Naast de algehele tariefstijging, heeft Schiphol ook de zogenoemde ‘tariefdifferentiatie’ aangescherpt. Dit betekent dat de tarieven voor stillere vliegtuigen zijn verlaagd, terwijl die voor lawaaiige toestellen zijn verhoogd. Ook worden de tarieven voor nachtvluchten hoger, omdat deze vluchten meer overlast veroorzaken. Het doel van deze tariefdifferentiatie is om luchtvaartmaatschappijen te stimuleren stillere toestellen in te zetten, zodat de geluidsoverlast rond Schiphol vermindert. Ook deze tariefdifferentiatie is volgens de ACM niet onredelijk. De wet biedt Schiphol de mogelijkheid om onder bepaalde voorwaarden onderscheid in tarieven te hanteren met het oog op het algemeen belang, zoals het verminderen van geluidsoverlast. Ook oordeelt de ACM dat Schiphol de kosten van het isoleren van huizen mag doorbelasten in de tarieven. Op één punt heeft de toezichthouder de klachten gegrond verklaard. Dit betreft een verbod van bepaald type toestellen die zeer veel lawaai maken. Schiphol mag dit niet zelfstandig besluiten, maar moet wachten tot de wet is aangepast.
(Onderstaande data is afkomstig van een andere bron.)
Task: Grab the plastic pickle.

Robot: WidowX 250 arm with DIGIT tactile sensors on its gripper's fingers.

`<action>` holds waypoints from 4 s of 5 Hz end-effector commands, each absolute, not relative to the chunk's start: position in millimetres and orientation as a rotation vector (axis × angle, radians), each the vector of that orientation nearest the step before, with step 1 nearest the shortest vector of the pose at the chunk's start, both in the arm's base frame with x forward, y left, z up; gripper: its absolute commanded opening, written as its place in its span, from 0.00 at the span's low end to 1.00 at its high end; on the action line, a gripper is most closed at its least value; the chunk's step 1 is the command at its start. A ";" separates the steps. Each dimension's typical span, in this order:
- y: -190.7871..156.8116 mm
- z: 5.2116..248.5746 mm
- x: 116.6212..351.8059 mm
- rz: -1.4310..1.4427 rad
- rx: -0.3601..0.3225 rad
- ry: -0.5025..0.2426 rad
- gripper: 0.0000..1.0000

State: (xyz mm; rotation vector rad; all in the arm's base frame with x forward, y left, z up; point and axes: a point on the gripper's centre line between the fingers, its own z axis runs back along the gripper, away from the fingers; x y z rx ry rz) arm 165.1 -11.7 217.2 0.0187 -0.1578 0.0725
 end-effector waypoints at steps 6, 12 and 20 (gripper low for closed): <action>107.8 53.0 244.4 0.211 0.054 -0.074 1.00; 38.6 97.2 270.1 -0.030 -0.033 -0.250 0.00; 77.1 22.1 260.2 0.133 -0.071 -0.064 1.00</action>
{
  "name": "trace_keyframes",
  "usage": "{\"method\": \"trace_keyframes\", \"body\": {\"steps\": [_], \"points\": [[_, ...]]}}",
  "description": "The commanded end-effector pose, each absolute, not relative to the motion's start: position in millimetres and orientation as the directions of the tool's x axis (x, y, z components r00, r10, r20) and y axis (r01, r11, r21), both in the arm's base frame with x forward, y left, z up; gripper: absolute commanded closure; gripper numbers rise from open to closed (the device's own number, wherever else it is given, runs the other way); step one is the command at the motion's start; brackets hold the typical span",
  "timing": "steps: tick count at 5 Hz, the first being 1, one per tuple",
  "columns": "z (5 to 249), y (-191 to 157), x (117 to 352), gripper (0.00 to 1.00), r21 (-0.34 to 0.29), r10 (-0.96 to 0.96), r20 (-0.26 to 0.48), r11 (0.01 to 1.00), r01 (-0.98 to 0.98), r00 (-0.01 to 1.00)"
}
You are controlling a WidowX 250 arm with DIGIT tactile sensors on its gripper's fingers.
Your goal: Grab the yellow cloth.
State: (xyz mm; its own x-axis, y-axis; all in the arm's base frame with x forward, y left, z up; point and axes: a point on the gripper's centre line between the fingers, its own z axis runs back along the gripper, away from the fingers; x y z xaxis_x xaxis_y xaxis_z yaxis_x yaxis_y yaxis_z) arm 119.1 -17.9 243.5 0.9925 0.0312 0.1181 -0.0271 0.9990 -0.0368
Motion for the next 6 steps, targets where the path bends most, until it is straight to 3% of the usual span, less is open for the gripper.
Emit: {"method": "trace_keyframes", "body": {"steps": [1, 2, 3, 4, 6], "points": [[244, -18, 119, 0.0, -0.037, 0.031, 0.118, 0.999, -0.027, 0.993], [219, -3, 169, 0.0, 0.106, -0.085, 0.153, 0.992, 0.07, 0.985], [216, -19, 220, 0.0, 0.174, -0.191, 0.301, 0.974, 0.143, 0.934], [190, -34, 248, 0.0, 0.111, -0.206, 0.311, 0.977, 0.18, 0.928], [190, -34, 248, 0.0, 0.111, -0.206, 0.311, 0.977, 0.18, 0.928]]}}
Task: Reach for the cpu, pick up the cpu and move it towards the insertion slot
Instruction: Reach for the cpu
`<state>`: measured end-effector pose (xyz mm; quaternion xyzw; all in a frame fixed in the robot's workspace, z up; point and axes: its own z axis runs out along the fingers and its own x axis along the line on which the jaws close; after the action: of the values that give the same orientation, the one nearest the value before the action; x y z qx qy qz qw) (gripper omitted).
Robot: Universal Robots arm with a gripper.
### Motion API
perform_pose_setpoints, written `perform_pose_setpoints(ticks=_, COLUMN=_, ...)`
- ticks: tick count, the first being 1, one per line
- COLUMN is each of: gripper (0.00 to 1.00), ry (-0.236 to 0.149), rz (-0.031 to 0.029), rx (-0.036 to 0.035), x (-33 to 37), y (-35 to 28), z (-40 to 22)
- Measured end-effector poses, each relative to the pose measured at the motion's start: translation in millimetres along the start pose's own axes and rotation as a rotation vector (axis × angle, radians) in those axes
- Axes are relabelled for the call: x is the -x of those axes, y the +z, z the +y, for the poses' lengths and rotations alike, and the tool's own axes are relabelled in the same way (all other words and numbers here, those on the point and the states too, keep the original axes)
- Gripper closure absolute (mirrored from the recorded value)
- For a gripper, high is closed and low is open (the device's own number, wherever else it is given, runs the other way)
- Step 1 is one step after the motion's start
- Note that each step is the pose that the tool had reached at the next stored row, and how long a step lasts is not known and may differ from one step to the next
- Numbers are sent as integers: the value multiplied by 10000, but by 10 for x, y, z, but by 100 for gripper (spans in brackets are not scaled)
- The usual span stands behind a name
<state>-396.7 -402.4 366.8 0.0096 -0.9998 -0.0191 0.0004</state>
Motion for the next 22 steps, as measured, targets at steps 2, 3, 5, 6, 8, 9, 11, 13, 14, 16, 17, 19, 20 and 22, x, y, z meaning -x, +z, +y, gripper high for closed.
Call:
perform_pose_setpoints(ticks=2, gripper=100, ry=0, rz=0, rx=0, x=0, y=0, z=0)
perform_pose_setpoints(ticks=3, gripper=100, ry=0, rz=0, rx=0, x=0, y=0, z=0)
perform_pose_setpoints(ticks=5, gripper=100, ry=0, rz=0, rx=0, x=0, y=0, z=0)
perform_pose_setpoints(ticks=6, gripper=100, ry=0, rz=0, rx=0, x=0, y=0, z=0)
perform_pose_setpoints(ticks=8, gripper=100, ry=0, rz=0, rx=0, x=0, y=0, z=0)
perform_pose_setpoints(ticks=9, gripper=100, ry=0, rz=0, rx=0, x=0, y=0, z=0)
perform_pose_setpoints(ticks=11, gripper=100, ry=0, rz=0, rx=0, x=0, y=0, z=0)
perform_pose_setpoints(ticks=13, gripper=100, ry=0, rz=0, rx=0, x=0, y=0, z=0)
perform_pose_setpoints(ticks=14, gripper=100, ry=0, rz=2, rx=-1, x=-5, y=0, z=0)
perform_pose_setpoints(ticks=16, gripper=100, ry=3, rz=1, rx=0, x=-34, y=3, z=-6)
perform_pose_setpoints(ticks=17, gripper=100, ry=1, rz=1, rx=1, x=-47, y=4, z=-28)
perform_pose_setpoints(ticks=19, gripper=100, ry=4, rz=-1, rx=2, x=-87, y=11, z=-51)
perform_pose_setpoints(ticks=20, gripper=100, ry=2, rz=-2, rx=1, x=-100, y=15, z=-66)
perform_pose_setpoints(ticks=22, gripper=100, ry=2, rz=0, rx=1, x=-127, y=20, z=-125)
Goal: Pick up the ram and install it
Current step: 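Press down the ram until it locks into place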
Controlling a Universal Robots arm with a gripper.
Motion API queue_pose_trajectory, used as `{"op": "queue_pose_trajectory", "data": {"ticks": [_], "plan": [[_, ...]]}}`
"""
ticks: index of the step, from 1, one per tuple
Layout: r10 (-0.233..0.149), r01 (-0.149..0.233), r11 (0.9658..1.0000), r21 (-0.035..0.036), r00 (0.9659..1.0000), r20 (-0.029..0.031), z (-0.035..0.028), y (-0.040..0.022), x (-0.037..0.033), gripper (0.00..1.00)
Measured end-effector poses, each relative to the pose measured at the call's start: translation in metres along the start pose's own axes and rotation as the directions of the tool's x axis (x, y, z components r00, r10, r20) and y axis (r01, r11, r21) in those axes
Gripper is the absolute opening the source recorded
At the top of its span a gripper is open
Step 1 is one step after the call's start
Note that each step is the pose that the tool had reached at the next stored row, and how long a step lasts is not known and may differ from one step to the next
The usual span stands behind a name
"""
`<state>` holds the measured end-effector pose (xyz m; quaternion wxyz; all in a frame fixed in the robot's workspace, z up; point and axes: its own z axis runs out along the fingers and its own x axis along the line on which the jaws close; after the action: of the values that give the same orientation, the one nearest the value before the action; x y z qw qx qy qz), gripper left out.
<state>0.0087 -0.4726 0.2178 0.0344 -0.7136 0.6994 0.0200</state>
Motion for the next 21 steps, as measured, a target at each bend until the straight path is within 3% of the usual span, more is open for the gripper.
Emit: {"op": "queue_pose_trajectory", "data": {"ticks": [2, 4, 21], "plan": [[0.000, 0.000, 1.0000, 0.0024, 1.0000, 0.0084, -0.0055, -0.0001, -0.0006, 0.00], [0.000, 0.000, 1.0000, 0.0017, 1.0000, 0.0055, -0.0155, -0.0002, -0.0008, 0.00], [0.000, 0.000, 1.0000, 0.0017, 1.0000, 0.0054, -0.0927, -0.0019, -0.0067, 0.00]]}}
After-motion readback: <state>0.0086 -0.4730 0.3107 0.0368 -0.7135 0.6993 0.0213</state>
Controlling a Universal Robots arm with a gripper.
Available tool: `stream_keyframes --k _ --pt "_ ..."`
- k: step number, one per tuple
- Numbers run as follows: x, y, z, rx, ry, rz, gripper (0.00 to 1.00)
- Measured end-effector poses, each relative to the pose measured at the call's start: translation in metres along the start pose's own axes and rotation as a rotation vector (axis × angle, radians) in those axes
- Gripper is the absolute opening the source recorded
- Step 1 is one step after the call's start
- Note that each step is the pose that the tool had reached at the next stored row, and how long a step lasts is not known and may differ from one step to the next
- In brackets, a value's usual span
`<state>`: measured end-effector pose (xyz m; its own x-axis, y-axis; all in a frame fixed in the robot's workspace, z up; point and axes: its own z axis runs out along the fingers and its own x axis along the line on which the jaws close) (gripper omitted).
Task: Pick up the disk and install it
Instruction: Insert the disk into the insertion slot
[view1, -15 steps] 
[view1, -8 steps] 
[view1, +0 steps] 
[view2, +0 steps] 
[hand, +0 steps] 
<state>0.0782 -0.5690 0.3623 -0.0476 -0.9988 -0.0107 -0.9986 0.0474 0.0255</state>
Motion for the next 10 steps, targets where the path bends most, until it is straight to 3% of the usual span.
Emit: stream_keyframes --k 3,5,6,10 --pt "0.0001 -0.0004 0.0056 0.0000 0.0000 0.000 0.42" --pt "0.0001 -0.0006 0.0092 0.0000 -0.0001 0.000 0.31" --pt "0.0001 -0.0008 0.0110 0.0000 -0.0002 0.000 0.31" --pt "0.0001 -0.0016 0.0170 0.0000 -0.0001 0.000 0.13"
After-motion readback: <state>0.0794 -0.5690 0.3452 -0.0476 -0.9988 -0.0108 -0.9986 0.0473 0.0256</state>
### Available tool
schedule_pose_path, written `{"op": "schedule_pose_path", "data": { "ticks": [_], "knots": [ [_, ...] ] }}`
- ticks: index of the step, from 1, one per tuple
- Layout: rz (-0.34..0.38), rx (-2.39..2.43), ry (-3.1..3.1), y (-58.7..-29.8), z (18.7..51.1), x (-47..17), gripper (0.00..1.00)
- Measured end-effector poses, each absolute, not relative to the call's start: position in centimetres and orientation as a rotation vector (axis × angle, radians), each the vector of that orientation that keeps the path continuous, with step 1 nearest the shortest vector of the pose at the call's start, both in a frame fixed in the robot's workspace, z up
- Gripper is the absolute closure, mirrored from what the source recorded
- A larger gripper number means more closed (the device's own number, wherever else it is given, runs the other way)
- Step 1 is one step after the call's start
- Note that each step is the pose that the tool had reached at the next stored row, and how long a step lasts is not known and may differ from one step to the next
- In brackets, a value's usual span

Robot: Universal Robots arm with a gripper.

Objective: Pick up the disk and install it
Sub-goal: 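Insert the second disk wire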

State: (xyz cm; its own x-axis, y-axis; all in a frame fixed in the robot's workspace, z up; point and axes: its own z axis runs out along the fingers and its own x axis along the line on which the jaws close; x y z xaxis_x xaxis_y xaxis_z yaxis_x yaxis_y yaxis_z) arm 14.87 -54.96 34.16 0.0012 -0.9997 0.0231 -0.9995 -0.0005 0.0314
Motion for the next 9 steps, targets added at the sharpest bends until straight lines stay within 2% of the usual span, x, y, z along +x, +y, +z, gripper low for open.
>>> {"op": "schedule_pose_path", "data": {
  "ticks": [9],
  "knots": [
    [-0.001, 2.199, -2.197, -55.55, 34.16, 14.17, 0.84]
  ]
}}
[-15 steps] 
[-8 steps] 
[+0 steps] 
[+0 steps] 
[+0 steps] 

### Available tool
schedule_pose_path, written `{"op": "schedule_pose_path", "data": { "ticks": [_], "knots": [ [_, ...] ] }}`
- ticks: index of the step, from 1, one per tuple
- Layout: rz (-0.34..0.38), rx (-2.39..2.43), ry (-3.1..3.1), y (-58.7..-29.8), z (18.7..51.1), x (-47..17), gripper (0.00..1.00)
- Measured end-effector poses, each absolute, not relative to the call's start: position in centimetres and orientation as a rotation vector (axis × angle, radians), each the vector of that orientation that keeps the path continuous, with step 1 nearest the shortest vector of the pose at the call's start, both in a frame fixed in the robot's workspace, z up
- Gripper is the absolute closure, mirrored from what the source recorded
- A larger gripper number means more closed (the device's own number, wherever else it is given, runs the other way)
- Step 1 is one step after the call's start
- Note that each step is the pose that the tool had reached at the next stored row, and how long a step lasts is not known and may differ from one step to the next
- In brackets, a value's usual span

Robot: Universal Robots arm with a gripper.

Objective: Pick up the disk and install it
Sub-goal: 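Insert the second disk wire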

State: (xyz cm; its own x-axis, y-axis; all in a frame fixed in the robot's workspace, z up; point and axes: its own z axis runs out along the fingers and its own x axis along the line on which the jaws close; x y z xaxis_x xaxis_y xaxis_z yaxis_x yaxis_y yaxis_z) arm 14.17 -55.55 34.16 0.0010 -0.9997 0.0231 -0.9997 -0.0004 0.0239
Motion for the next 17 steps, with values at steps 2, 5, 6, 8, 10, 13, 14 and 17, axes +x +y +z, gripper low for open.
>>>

Na inwerkingtreding van nieuwe wetgeving per 1 november 2025, kan Schiphol wel een nachtverbod voor deze toestellen opnemen in haar voorwaarden.
Het besluit van de ACM betekent dat de tarieven die op 1 april 2025 zijn ingegaan, blijven gelden. Partijen die het niet eens zijn met het besluit van de toezichthouder, kunnen in beroep gaan bij het College van Beroep voor het Bedrijfsleven (CBb).